How do we figure out what is a small and regular module? How do we seed the start of a library of modules from which we build-up larger designs? We separate functions, based both on how we think about functions, and on what the design shows us.

Design Abstractions

In the design as a whole, and within each module, separate Operation from Implementation, and then separate Implementation into Controlpath and Datapath.

Operation

The Operation describes what does the module do, how does it work, how do you use it, without knowledge of internals. You write this up as a story of comments at the start of your module, starting with the purpose and adding more detail up to the expected usage and behaviour of each input and output, how to set the module parameters, as well as corner-cases and limitations. This story should be enough for another person to understand and use your module without having to look inside it. Writing the Operation first often improves the module design from the start, as you think of new cases to deal with.

Implementation

The Implementation describes how the Operations are done, using functional modules which connect the inputs and outputs described in the Operation. It's the Block Diagram level of description. Given a good set of building block modules, you only need to know the Operation of each module, not its Implementation, which minimizes unintended leakage across abstractions, and so you avoid getting increasingly lost in details as the design gets larger and more complex.

The Implementation also acts as the Operation description of the Datapath and Controlpath, which form the two halves of the Implementation.

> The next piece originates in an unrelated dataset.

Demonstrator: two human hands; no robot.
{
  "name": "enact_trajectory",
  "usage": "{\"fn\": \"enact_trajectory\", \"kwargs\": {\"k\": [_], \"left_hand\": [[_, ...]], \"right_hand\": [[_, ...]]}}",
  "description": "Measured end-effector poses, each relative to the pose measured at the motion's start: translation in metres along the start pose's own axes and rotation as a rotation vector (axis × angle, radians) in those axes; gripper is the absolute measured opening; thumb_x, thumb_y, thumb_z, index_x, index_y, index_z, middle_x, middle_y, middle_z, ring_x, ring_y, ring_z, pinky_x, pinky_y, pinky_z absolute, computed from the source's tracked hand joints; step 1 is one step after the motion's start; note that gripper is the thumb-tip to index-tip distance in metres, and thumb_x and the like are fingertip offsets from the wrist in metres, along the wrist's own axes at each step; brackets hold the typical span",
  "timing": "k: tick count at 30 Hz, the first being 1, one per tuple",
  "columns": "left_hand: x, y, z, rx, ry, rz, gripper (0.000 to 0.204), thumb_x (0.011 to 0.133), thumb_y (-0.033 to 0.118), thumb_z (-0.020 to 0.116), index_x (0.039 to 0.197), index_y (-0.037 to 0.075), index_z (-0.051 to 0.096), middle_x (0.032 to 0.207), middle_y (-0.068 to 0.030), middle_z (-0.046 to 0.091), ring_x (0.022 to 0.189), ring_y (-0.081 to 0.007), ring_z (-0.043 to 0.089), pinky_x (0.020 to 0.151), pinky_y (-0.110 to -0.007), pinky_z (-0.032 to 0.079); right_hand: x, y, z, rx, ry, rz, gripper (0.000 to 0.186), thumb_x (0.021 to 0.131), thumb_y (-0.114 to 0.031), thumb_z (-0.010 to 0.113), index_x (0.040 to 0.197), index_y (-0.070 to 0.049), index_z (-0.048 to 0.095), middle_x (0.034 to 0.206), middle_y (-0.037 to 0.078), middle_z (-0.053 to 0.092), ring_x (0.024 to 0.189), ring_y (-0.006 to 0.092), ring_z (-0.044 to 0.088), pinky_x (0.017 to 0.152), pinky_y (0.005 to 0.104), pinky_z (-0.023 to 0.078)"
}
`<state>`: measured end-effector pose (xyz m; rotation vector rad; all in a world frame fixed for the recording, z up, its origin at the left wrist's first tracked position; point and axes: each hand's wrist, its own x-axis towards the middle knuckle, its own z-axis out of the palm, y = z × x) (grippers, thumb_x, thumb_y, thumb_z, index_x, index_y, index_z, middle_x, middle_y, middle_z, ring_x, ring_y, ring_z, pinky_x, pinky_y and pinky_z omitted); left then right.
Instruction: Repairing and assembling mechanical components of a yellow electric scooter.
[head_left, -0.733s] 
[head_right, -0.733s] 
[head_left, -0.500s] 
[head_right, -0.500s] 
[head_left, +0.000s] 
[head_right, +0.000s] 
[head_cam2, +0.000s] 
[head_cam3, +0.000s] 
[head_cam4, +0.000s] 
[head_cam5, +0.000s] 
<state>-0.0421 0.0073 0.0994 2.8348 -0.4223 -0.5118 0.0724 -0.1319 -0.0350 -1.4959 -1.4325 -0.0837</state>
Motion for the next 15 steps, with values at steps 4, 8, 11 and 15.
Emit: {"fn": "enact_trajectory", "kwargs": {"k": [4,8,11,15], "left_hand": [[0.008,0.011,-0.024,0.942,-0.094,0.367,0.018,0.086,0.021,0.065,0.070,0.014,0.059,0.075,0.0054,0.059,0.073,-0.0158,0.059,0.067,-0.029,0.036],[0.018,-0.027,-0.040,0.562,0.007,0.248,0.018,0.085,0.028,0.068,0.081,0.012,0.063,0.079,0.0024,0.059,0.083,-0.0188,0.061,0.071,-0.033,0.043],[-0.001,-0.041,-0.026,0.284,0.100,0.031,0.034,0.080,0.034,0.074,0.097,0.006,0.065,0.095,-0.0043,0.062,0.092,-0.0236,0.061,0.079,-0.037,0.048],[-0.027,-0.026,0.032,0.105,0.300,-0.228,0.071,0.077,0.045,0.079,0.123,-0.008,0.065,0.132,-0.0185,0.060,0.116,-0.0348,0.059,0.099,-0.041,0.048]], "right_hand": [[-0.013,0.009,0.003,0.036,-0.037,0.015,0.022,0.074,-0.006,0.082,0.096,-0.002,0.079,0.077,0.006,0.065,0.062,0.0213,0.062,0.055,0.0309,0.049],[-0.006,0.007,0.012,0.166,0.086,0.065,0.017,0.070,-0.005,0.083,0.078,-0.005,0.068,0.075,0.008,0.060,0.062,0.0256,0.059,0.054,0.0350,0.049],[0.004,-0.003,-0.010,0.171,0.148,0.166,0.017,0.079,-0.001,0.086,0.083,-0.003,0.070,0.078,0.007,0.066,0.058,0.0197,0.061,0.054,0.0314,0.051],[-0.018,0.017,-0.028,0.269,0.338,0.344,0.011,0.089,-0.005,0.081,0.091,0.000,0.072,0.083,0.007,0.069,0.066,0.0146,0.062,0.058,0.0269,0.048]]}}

You must keep the Datapath and the Controlpath separate to avoid having to explicitly describe every possible combination of states, inputs, and output, which makes for tedious and long code which doesn't implement the design itself, but instead enumerates its possible behaviours (e.g.: large case statements containing nested conditionals). The reader must then reverse-engineer the design through this extra layer of abstraction, usually while debugging!

Datapath

The Datapath describes which calculations must happen, and where the data flows from module to module. It describes the set of possible computations, but not their entire sequence or conditions. Designing the Datapath first and separately allows you to optimize it to your particular problem and to the underlying FPGA hardware. This is where you solve problems of clock speed, pipelining, arithmetic precision, latency, storage, area, etc... At the end, you have inputs and outputs for computation, and inputs and outputs for control.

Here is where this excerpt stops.